Ty for your perspective, homie :)
Okey Dokey, so no more tiptoeing around the issue, with many people's helpful private opinions, I've come to the conclusion it does need to be addressed.
AI "art." From here on out, anyone I see posting it is getting blocked. I'm not arguing with anyone about this, that's not what I'm here for, but I've seen it too much as of late, and I feel I should at least say something about it, especially as an artist myself. There's never an excuse for it.
- Need a visual/reference of what your oc(s) would look like, but don't think highly of your own artistic abilities? Surprise! There are still plenty of ways to obtain one, without using AI. The amount of incredibly talented artists in this community, some of whom are in need of commissions. The incredibly talented artists who sometimes draw for free, out of hobby or perhaps need for practice. And then even if neither of those work for you, try some of the character customization mediums we've all used before, that have existed on the internet for years now. (Think Gacha, Picrew, etc. Even if it's seen as "cringe" by some people, it's better than this.) Or hey, try drawing it yourself. "Bad" art is allowed, and everyone starts somewhere. Even if you don't like how what you're drawing looks at first, you will eventually if you keep trying, I promise you. Watch speedpaints, animatics, cartoons, study the way things look through your human eyes, and apply them to your process. Learn. Grow.

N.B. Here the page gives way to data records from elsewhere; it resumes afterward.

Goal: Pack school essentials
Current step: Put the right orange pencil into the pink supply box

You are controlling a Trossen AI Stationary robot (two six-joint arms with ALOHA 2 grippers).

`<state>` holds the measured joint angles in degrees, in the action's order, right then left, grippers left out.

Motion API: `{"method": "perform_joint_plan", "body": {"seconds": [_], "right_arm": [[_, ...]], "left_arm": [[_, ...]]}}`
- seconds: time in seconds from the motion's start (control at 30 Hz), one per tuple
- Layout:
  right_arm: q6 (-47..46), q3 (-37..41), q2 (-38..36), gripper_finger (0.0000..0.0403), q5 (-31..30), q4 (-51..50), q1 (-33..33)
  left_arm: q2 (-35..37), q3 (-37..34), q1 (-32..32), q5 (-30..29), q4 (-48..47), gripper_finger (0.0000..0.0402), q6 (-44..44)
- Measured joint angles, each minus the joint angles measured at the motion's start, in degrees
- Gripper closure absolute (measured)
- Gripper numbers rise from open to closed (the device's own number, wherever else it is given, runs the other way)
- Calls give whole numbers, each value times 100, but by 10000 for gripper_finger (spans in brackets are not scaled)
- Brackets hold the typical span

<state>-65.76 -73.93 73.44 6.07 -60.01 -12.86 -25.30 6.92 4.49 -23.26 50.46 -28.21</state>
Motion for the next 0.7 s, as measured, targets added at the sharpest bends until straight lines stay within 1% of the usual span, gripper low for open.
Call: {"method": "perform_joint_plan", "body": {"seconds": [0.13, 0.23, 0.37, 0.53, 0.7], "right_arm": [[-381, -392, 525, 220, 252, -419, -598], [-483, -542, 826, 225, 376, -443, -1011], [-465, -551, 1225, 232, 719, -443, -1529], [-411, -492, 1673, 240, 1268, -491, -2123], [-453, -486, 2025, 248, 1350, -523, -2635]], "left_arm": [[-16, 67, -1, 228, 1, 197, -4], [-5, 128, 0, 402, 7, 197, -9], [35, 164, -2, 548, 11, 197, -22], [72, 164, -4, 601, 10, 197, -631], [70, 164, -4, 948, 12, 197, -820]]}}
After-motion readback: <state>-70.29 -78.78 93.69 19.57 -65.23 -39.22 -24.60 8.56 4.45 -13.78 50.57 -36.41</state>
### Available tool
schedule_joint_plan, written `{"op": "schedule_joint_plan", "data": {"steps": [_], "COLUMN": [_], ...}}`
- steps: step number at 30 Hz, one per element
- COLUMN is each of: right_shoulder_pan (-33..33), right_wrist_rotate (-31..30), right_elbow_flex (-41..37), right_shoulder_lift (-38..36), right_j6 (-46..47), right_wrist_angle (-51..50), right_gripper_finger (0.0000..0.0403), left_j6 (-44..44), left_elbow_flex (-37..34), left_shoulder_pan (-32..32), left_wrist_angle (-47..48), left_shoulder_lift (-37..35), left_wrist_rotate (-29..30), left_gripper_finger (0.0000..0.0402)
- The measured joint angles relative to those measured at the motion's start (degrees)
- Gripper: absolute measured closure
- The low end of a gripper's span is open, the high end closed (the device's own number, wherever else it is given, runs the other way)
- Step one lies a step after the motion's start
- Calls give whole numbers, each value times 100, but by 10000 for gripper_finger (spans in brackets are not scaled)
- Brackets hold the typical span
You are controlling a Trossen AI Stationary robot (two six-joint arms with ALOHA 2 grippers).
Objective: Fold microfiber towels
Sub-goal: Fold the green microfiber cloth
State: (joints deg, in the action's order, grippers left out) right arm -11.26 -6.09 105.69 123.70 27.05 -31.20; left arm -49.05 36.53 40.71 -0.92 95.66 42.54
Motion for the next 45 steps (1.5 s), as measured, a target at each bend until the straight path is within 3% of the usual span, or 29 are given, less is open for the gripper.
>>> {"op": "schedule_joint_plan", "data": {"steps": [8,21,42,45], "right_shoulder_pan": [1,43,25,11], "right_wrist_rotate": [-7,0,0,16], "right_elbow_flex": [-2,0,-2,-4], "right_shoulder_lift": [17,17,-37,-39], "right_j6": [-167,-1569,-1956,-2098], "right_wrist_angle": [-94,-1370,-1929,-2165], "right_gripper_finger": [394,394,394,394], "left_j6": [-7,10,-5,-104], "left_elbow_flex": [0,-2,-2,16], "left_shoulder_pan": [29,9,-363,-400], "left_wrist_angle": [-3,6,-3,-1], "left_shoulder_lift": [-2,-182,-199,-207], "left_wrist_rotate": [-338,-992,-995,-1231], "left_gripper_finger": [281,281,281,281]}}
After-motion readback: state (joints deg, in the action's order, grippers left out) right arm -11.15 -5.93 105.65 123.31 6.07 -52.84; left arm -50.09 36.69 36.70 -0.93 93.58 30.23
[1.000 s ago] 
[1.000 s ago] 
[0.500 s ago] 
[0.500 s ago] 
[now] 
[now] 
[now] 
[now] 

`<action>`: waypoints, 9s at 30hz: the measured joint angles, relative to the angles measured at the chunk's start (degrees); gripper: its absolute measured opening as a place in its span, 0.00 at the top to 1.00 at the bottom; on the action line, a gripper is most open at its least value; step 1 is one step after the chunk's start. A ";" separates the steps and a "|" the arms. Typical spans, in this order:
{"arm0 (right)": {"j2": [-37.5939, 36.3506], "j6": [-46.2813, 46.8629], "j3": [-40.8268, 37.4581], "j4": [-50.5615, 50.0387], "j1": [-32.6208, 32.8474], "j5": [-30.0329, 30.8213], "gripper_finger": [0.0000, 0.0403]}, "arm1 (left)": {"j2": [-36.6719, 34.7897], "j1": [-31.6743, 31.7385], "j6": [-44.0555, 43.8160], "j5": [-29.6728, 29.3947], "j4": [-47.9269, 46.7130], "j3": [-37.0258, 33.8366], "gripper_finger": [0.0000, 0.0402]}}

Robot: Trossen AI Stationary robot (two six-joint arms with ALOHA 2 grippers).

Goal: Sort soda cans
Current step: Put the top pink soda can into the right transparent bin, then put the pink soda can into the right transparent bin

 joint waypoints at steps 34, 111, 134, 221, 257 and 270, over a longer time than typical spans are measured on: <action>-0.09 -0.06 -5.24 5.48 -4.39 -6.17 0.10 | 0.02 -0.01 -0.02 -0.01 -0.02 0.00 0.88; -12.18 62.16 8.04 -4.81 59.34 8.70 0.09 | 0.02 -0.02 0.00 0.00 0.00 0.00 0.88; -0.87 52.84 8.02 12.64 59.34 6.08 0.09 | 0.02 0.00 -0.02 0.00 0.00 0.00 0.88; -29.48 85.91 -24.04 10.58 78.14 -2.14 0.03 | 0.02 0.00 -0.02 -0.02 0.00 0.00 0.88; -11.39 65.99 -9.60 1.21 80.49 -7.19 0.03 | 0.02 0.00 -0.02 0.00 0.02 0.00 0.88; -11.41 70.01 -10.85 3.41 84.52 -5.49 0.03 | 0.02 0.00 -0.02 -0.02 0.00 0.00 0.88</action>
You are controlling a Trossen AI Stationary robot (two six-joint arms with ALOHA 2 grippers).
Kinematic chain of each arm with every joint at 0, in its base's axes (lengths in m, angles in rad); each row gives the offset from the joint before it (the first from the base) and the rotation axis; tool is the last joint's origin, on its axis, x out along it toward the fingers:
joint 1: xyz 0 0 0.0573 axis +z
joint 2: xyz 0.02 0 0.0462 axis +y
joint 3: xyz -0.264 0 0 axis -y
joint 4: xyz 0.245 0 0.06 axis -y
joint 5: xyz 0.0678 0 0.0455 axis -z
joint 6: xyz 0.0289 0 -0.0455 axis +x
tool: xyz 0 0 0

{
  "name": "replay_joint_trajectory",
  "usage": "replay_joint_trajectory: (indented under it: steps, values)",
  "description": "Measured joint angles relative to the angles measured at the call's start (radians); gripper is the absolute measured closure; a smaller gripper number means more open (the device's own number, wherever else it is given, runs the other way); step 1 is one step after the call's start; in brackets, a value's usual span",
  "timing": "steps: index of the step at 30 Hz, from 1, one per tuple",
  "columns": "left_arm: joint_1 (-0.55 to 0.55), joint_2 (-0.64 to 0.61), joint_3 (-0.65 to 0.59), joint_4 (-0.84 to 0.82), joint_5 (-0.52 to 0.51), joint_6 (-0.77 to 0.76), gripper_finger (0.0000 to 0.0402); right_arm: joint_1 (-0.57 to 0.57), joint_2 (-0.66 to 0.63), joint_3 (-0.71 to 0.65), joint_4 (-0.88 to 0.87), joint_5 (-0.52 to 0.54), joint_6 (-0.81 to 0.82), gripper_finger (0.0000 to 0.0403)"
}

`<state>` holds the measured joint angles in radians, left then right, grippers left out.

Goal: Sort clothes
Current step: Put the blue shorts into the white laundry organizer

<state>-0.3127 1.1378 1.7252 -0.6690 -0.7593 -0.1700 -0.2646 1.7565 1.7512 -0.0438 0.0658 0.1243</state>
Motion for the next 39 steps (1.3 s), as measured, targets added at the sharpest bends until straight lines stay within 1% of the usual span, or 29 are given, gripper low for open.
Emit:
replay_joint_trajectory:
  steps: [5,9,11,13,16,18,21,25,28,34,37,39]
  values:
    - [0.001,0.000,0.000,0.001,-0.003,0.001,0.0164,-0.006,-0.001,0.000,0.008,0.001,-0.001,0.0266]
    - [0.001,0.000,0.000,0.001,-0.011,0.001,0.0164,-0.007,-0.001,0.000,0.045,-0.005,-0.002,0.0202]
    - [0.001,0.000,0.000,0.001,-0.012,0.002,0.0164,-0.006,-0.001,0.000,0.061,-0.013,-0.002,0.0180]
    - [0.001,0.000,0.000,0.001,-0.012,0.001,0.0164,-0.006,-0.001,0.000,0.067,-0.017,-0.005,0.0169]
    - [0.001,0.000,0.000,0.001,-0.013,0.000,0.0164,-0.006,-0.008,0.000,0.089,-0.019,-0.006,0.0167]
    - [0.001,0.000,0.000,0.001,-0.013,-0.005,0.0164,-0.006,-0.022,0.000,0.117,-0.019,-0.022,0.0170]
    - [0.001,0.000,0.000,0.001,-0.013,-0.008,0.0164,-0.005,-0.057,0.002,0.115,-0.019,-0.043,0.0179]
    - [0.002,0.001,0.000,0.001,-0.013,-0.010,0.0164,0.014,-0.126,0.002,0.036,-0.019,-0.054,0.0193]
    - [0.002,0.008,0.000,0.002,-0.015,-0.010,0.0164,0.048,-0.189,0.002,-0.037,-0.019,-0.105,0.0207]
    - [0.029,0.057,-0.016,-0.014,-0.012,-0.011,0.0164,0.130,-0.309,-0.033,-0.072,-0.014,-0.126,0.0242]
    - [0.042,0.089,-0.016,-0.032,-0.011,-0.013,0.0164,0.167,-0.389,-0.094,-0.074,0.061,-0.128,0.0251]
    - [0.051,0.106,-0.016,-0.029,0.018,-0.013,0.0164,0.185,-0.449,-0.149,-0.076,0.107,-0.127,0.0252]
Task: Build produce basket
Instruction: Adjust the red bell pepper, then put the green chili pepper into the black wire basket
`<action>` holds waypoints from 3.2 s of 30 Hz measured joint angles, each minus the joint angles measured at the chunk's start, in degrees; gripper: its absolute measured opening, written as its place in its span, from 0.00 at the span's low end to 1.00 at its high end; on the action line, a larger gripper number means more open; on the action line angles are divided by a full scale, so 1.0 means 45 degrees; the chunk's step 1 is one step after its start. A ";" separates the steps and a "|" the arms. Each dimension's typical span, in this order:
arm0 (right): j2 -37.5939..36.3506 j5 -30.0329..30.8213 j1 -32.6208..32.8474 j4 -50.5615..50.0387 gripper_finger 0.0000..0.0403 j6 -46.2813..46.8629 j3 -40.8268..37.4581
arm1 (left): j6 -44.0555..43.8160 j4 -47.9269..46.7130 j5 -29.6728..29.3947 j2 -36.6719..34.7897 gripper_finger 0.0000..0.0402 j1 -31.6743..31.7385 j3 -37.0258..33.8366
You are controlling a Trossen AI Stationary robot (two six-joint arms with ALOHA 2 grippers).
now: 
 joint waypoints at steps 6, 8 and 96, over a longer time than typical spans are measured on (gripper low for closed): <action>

- Ignorance? There is no way that you've dipped your toes in AI generated images, without knowing what needs to occur for an AI to generate said images. It does not come from thin air. These robots use real people's faces to produce images of people, real animals to produce images of animals. So, in the case of "art," that's right, they're using a real artist's artwork to produce it. In short, stealing. If you've not heard about this by now, and have still been using AI generators to generate "art," then I'd have to assume you've been doing it blindfolded.
- Just for fun - or worse - for fet? ...Let's be serious. As I've explained above, there's no reason to be using it at all, but especially here on fucking SNZBLR of all places! Like... Guys, this is a sneezing kink/fetish community. And you're really knowingly using a robot - which grotesquely melds together other people's work - to generate fetish content? Do we... not realize how gross that is?
I'm not coming after anyone specifically, because I've seen more than just one person doing this, but if the shoe fits, wear it. And that's all I'm saying about this. I'm really tired of seeing it, so if those of you doing it won't change, I will. Though considering the blatant disregard some of you have for human artists, one blocking you shouldn't bother you too much, right? ♥
Anyways, sorry if I freaked anyone out with my cryptic ass posts from before, I was hesitant to say anything, because I didn't wanna start shit, but sometimes it's just not worth it to bite your tongue. If the snzblr art community can (rightfully) come down on tracers, then we should be doing the same with AI "art."